Nevertheless, this still has some justification as the solutions of copositive optimization problems arising from most applications are expected to have a low cp-rank. An admittedly heuristic argument goes as follows: imitating the proof of Shaked-Monderer et al. (2015, Thm.3.4), one can show that for every matrix \(Y\in {\mathcal {C}}\) one can construct a matrix \(\widehat{Y}\in \partial {\mathcal {C}}\) with the same or larger cp-rank. But for a boundary point \(\widehat{Y} = \widehat{H}^\top \widehat{H}\) we always can find a copositive matrix \(S\in {\mathcal {C}}^*{\setminus } \left\{ O \right\} \) which is orthogonal to it, i.e., \(trace(\widehat{Y} S)=0\). It follows that all columns of \(\widehat{H}^\top \) must be global minimizers (with optimal value zero) of the quadratic form \(\mathbf {x}^\top S \mathbf {x}\) over the standard simplex \( \left\{ \mathbf {x}\in {\mathbb {R}}^n_+ : \sum _i x_i = 1 \right\} \). A recent study on this problem (Bomze 2017), corroborated by asymptotic probabilistic results (Chen and Peng 2015; Chen et al. 2013; Kontogiannis and Spirakis 2006, 2009, 2010) shows that very few S have many global minimizers (although in the worst case there can even coexist an exponential number of them).
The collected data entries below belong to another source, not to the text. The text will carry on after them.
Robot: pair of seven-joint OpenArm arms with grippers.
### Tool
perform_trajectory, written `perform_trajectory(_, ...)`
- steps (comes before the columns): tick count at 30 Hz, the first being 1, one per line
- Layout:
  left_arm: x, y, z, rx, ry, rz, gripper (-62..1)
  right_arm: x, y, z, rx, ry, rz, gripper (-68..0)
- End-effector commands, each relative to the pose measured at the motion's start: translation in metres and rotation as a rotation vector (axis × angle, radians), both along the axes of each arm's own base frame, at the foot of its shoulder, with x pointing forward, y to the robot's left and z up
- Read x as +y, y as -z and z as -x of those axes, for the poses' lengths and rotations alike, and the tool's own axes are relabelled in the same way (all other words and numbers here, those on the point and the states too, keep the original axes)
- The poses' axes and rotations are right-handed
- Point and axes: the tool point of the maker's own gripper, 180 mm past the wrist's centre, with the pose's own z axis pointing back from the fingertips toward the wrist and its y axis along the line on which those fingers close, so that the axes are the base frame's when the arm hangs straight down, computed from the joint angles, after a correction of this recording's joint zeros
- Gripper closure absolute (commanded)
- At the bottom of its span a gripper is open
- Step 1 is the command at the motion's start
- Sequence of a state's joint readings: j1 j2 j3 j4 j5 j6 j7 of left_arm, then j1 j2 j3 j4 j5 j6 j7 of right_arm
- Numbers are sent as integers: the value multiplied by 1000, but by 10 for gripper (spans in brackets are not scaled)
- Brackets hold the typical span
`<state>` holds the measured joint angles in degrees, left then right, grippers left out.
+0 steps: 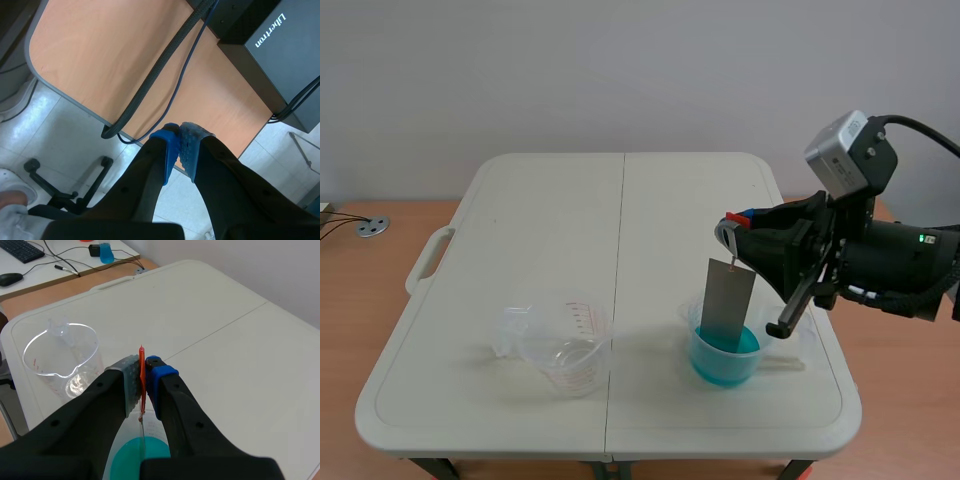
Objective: Hold the metal plate by the orange handle, dip it into the blue solution, take it out and point at it, then put the plate back in the beaker on the left.
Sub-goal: 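Lower the plate into the blue solution, then hold the plate still in the solution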
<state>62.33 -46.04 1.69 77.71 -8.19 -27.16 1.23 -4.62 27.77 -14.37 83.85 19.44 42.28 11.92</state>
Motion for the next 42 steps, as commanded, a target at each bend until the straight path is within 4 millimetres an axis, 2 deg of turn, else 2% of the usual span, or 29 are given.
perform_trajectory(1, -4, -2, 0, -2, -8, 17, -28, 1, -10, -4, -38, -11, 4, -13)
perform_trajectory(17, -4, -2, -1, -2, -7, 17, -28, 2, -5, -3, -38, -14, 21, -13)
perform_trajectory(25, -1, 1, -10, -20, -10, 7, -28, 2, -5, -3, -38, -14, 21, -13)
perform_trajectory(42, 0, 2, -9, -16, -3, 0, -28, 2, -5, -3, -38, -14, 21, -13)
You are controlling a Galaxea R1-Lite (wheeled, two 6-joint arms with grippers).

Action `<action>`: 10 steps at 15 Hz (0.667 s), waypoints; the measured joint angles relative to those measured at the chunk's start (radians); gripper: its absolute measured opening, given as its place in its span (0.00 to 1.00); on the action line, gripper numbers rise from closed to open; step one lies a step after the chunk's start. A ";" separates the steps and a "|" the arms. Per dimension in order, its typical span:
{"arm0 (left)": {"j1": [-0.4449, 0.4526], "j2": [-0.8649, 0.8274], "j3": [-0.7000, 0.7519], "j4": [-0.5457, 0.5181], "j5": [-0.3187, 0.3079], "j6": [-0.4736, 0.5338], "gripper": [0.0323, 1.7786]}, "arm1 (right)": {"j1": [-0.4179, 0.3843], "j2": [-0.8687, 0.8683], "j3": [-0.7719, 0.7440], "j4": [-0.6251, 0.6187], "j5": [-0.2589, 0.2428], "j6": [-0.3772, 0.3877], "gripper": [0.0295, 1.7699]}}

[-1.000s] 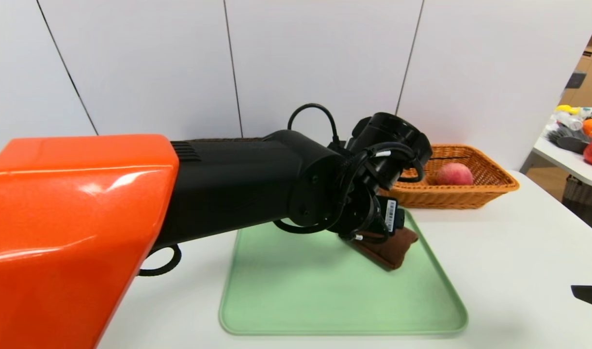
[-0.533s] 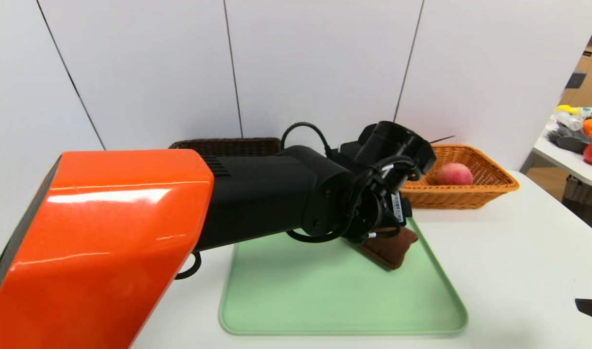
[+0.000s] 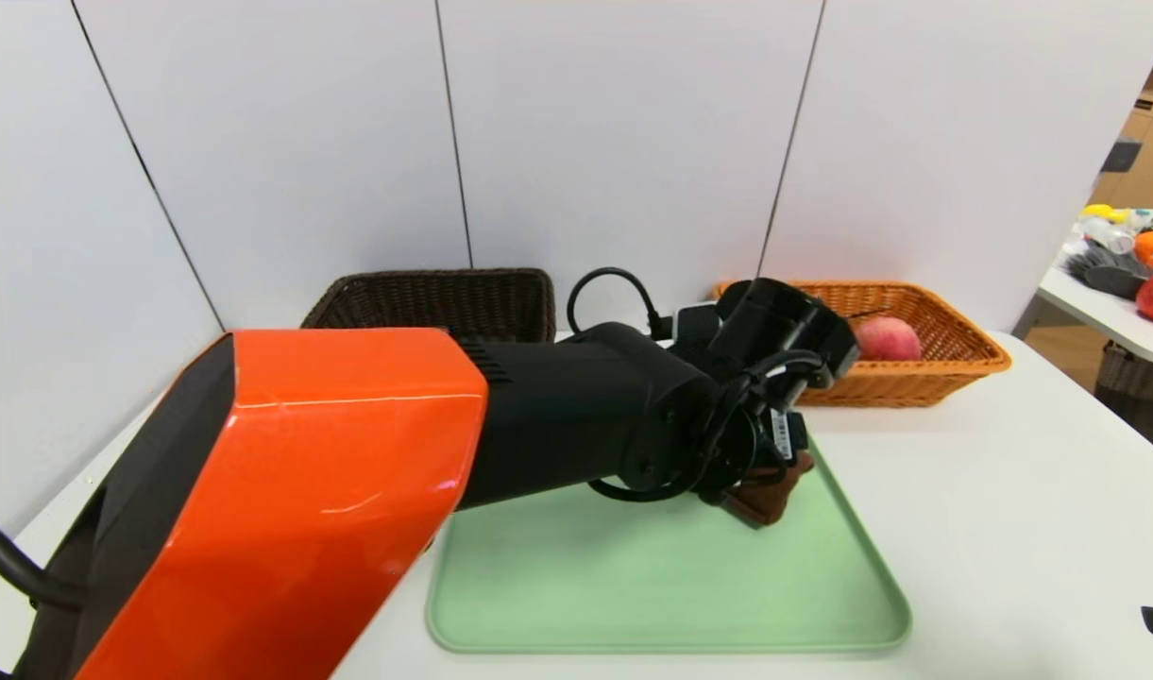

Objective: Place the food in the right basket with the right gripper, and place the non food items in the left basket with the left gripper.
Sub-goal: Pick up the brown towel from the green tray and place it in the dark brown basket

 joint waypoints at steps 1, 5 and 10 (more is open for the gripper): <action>-0.001 0.007 0.000 -0.010 0.001 0.000 0.95 | 0.000 -0.009 0.002 0.000 0.000 0.000 0.96; -0.002 0.029 0.000 -0.054 0.013 0.000 0.95 | 0.000 -0.039 0.019 0.001 0.000 -0.001 0.96; 0.001 0.061 -0.004 -0.065 0.014 0.002 0.95 | 0.000 -0.067 0.043 0.001 0.002 -0.003 0.96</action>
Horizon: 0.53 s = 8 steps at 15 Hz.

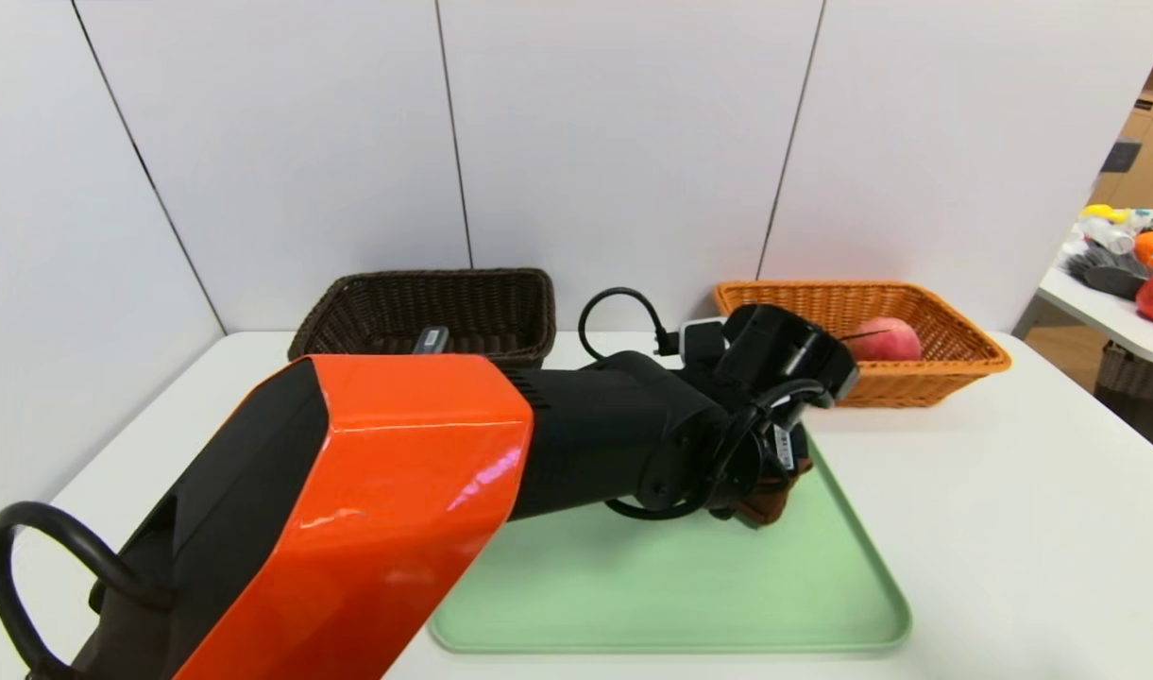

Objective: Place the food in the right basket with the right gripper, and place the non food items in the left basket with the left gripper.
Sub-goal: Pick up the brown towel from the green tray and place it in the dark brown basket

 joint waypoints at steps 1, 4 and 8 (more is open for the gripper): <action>0.000 0.006 -0.007 -0.004 0.000 0.001 0.95 | 0.000 -0.003 0.003 0.000 0.000 0.000 0.96; -0.001 0.018 -0.013 -0.014 0.000 0.006 0.95 | 0.004 -0.016 0.029 0.000 0.000 -0.002 0.96; -0.002 0.028 -0.014 -0.027 0.000 0.037 0.95 | 0.007 -0.021 0.044 -0.002 0.000 -0.002 0.96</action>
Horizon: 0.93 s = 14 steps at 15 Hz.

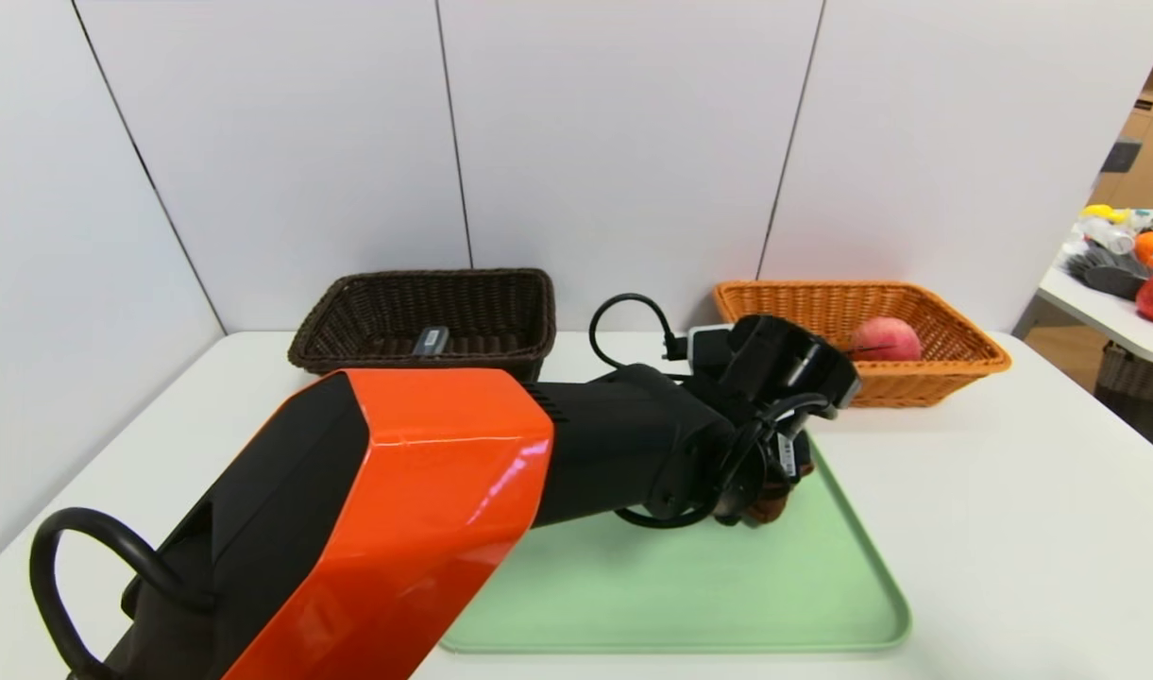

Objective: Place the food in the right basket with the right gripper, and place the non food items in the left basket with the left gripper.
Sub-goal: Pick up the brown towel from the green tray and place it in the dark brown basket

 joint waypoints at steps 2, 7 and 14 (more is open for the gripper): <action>-0.001 0.010 0.000 0.001 0.000 0.001 0.95 | 0.000 0.000 0.000 0.000 0.000 0.000 0.96; -0.001 0.034 0.000 -0.002 0.000 0.003 0.95 | 0.000 0.000 0.000 0.000 0.001 0.002 0.96; 0.000 0.045 0.001 0.004 0.000 0.000 0.80 | 0.000 0.007 0.002 0.000 0.001 0.005 0.96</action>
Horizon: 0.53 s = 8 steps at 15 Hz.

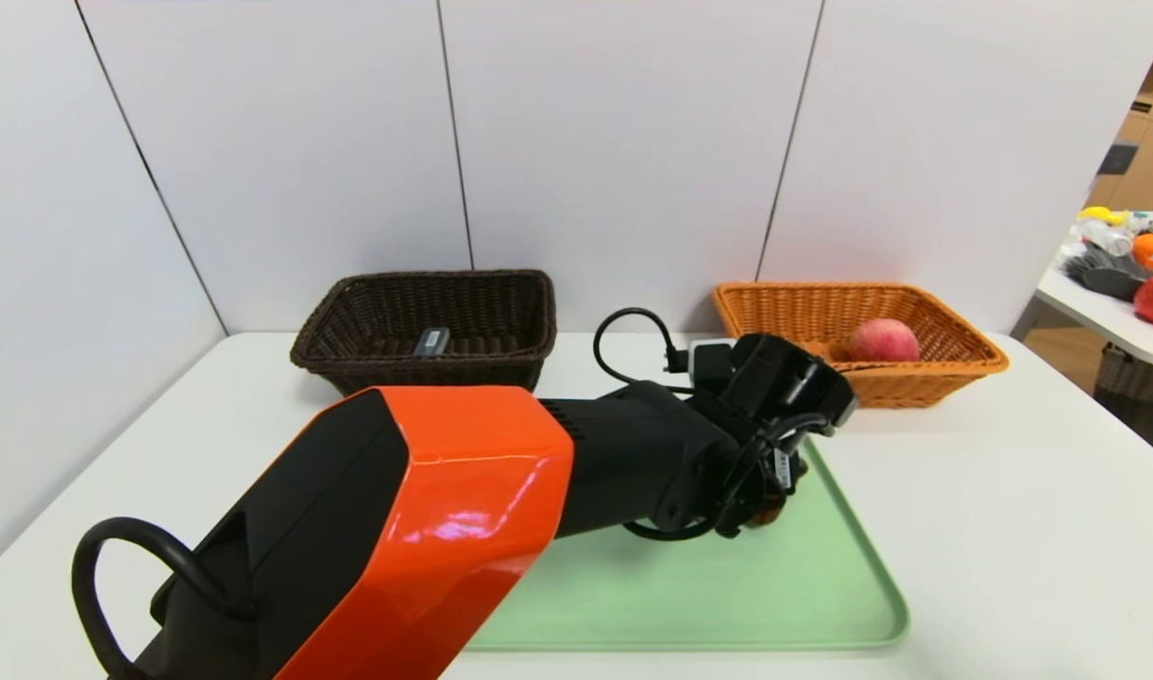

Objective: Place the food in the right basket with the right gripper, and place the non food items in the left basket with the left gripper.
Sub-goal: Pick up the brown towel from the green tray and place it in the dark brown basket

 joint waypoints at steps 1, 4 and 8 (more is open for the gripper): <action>0.000 0.000 0.000 -0.002 0.000 -0.001 0.73 | 0.000 0.002 0.000 -0.001 0.000 0.000 0.96; -0.001 -0.002 0.000 -0.003 -0.001 -0.001 0.56 | 0.000 0.005 0.000 0.000 0.000 0.000 0.96; -0.002 -0.014 0.001 0.006 -0.003 -0.001 0.42 | 0.000 0.005 0.000 0.000 0.000 0.000 0.96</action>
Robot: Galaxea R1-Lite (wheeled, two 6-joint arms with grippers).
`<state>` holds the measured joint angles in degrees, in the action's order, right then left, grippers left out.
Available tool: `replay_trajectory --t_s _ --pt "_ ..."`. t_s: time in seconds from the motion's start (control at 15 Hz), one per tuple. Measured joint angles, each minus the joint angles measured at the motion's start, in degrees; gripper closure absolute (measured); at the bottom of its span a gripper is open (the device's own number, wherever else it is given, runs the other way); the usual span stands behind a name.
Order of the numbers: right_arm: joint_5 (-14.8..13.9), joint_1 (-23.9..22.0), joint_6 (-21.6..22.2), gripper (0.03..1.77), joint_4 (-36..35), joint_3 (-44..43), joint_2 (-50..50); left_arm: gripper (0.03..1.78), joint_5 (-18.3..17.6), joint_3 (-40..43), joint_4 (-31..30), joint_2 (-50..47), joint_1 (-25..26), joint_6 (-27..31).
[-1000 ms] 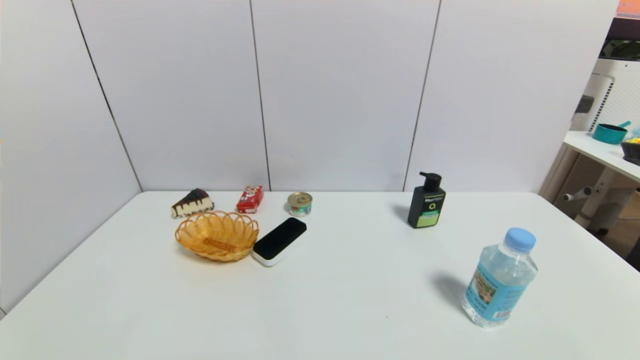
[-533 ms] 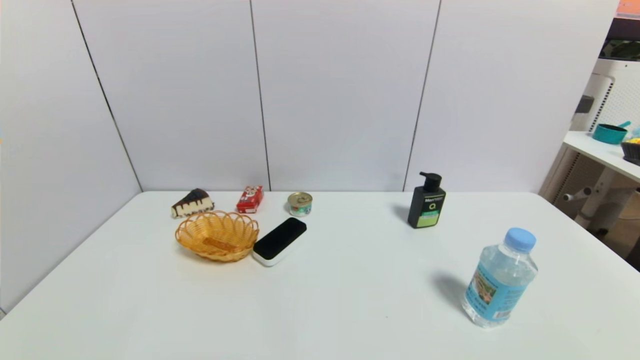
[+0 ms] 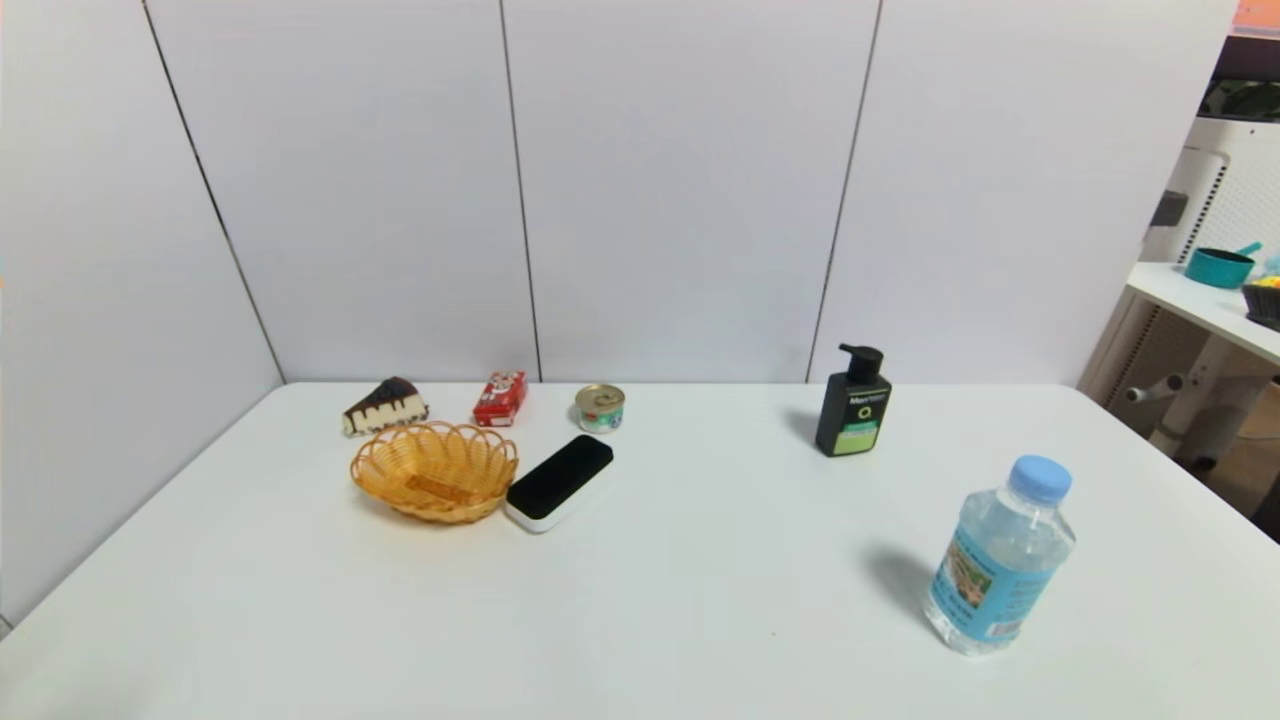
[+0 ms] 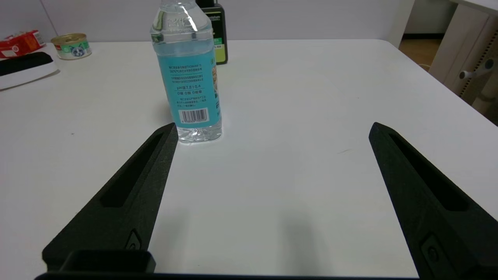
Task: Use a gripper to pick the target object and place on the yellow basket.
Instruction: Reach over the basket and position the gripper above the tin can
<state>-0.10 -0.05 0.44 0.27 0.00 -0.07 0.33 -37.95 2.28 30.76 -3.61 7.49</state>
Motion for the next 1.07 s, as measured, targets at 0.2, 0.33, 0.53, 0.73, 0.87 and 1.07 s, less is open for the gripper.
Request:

Anyhow, we can extend the strategy of (22) towards larger cp-rank increments as follows if \(X-\mathbf {x}\mathbf {x}^\top \) is completely positive. Note that below arguments do not rely on knowledge of the cp-rank. Indeed, instead of a minimal cp factorization of X we can start with any one. We will aim at enlarging the number of rows of G which will play the same role in H as in (8). As an aside, we note that by this construction, we get two alternative factorizations for X: the starting one, \(X=F^\top F\) and the resulting one, \(X=\mathbf {x}\mathbf {x}^\top + G^\top G = {\tilde{F}}^\top \tilde{F}\) where \({\tilde{F}}^\top = [\mathbf {x}\, |\, G^\top ]\) has one more column than \(G^\top \), so the latter won’t be the minimal one if we succeed with our strategy. The same was already true for Theorem 3.1 where H had one more row than F.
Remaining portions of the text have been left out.